En consecuencia, apreciándose solo un incumplimiento de obligaciones contractuales y por falta de título contractual apto para ello, tampoco cabe apreciar la existencia de un delito de apropiación indebida del art. 252 del Código penal , por lo que también procede el dictado de una sentencia absolutoria al respecto, con todos los pronunciamientos favorables, sin perjuicio de las acciones civiles que la parte denunciante pudiera ejercitar.
VI.-Habida cuenta el carácter absolutorio de la presente sentencia por las argumentaciones expuestas en los fundamentos jurídicos anteriores y por los delitos que eran objeto de imputación, huelga todo pronunciamiento sobre grado de participación, circunstancias modificativas de la responsabilidad criminal y responsabilidad civil derivada de aquellos.

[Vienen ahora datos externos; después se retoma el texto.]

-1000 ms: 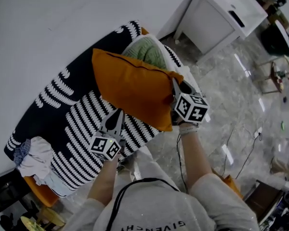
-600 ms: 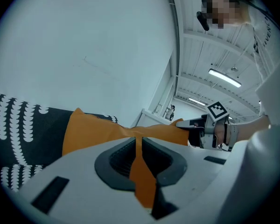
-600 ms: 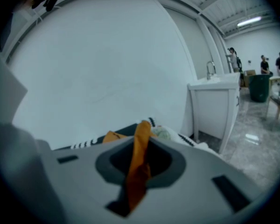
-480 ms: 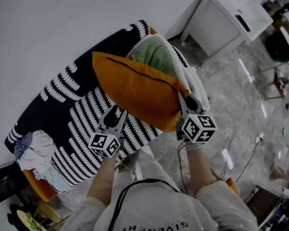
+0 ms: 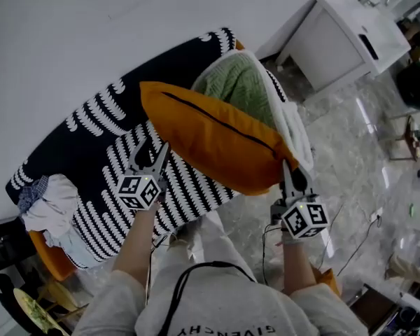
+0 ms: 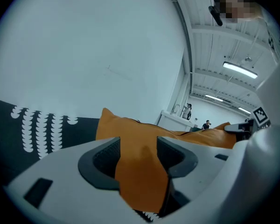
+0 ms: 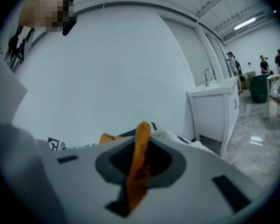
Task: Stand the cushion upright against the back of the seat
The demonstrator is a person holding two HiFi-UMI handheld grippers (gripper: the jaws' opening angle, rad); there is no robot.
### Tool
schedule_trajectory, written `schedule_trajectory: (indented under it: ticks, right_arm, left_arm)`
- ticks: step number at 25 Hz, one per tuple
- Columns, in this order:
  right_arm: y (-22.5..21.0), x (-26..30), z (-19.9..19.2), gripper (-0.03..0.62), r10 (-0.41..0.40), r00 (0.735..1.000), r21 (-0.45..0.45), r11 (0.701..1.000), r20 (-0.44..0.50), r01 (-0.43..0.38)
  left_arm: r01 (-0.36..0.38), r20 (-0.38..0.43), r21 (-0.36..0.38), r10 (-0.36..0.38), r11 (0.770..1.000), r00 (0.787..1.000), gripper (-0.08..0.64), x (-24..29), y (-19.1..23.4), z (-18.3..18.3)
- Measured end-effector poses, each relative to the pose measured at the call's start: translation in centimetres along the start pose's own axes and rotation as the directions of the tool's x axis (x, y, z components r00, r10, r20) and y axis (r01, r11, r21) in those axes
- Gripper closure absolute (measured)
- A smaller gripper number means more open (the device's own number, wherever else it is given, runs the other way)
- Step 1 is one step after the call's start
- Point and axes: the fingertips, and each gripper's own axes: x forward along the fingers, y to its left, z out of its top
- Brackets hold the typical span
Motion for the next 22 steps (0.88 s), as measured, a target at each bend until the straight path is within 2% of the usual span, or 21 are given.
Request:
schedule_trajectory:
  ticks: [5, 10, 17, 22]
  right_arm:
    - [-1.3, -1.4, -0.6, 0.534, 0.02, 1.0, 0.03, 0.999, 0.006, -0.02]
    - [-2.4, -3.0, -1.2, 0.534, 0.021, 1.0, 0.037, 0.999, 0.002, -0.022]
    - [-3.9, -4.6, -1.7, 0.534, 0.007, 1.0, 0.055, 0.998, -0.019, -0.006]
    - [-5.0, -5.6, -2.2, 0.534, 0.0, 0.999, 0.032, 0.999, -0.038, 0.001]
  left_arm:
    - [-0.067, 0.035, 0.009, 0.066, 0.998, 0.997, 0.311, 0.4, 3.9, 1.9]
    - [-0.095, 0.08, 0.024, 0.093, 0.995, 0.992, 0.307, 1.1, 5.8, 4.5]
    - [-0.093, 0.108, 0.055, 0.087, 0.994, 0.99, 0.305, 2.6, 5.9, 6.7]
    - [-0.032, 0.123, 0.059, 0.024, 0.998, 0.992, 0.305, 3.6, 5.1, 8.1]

VII.- De conformidad con lo dispuesto en el artículo 123 del Código Penal , y el artículo 239 de la Ley de Enjuiciamiento Criminal , las costas procesales se declaran de oficio, sin que haya lugar a la pretensión de la defensa de la acusada de imposición de costas a la Acusación Particular, al no apreciarse temeridad o mala fe procesal en la misma.
VISTOS los preceptos legales citados y demás de general y pertinente aplicación, en virtud del poder conferido por la Constitución y la Ley, administrando en esta instancia Justicia que emana del Pueblo y en nombre de Su Majestad el Rey.
Fallo
QUE DEBEMOS ABSOLVER Y ABSOLVEMOSa Penélope de los delitos de estafa de los artículos 248.1 º y 250.1.5º y del delito de apropiación indebida del art. 252, preceptos todos ellos del Código penal y que le venían siendo imputados por la Acusación Particular con todos los pronunciamientos favorables, declarándose de oficio las costas procesales.
Notifíquese al Ministerio Fiscal y a las demás partes, haciéndoles saber que contra la presente cabe la interposición de recurso de casación que deberá, en su caso, prepararse ante esta Sección Quinta de la Audiencia Provincial, en el plazo de CINCO días desde su última notificación.
Así, por esta nuestra Sentencia, de la que se unirá testimonio al Rollo, la pronunciamos, mandamos y firmamos en el lugar y fecha indicados.
PUBLICACION.-Leída y publicada ha sido la anterior sentencia en el día de su fecha por el Ilmo. Sr. Magistrado Ponente, hallándose celebrando audiencia pública. DOY FE.